There is no better way to understand our present world than by exploring the Great Books written by the great minds that have made it.There is no better way to study the beginning of modern political philosophy than by studying its foundations in Machiavelli's The Prince.
There is no better way to study the Great Books than with the aid of Socrates, the philosopher par excellence.
What if we could overhear a conversation in the afterlife between Socrates and Machiavelli, in which Machiavelli has to submit to an Oxford tutorial style examination of his book conducted by Socrates using his famous "Socratic method" of cross-examination? How might the conversation go?
This imaginative thought-experiment makes for both drama and a good lesson in logic, in moral and political philosophy, in "how to read a book," and in the history of early modern thought.
Thus this book is for readers looking for a thought-stretching "good read" and for use in college classes in logic, philosophy, ethics, political science, literature, communication, rhetoric, anthropology, and history.

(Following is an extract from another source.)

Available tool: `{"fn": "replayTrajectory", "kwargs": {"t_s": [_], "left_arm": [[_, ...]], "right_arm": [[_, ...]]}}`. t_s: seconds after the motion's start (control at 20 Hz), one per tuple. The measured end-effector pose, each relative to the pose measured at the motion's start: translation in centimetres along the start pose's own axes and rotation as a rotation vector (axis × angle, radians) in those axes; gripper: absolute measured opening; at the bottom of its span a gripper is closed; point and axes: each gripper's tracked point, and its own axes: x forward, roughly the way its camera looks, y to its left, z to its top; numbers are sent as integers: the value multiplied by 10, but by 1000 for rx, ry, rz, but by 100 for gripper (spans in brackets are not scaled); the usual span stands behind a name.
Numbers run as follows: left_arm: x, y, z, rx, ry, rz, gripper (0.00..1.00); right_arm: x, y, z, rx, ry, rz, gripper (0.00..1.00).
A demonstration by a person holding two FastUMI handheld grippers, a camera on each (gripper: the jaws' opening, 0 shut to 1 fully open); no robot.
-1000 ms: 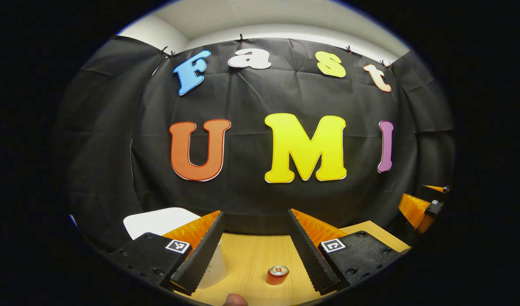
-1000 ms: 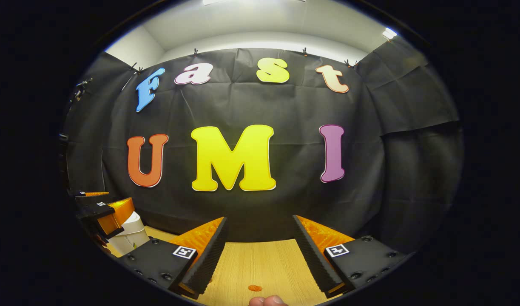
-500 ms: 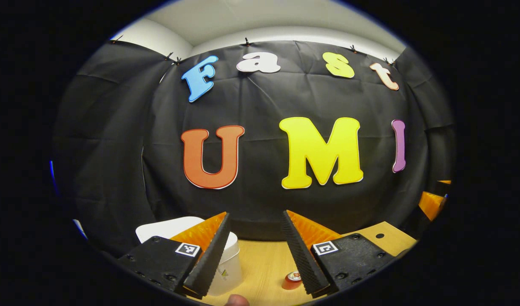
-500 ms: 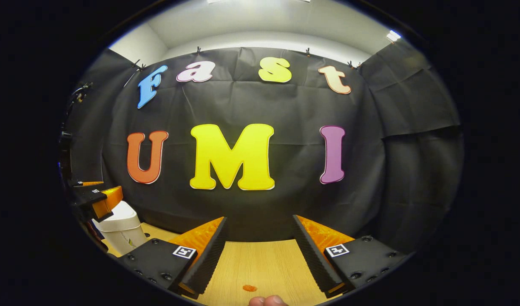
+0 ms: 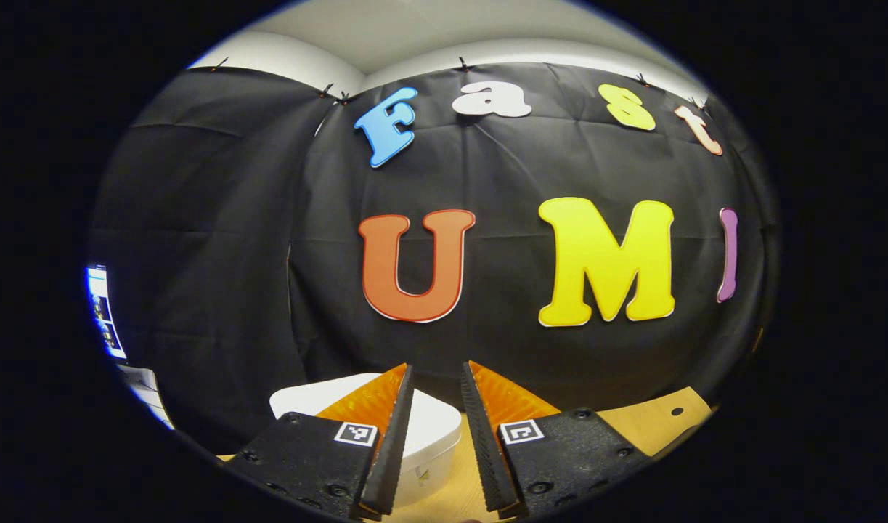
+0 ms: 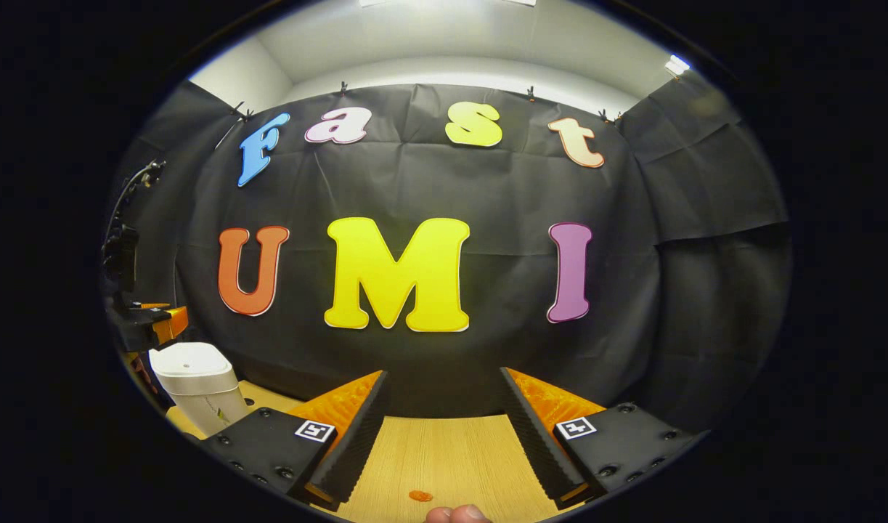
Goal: Press the lid of the desktop garbage bin to open it, pick up the crumpled paper on the desktop and throw it into the bin, then pick up the pop can on the desktop and drop it into the bin, and finally close the garbage bin lid.
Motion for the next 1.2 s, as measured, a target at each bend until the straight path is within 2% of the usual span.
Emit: {"fn": "replayTrajectory", "kwargs": {"t_s": [0.2, 0.4, 0.6, 0.65, 0.8, 1.2], "left_arm": [[10, 19, -20, 13, 54, 87, 35], [18, 33, -46, 21, 119, 167, 25], [25, 43, -70, 18, 185, 207, 21], [26, 44, -74, 10, 197, 213, 14], [28, 43, -88, -15, 233, 210, 6], [34, 44, -112, -51, 294, 238, 3]], "right_arm": [[-4, 5, -1, -25, 0, 28, 94], [-5, 2, -1, -27, 7, 16, 94], [-4, 0, -2, -31, 14, 8, 94], [-4, 0, -2, -30, 16, 7, 94], [-4, 1, -4, -27, 25, 3, 94], [-3, -1, -7, -34, 29, -10, 94]]}}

Peter John Kreeft is a professor of philosophy at Boston College and The King's College, and author of numerous books as well as a popular writer on Christian theology, and specifically Roman Catholic apologetics. He also formulated together with Ronald K. Tacelli, SJ, "Twenty Arguments for the Existence of God".
Kreeft took his A.B. at Calvin College (1959), and an M.A. at Fordham University (1961). In the same university he completed his doctoral studies in 1965. He briefly did post graduate studies at Yale University. He joined the Philosophy faculty of the Department of Philosophy of Boston College in 1965. In 1994 he was a signer of the document Evangelicals and Catholics Together.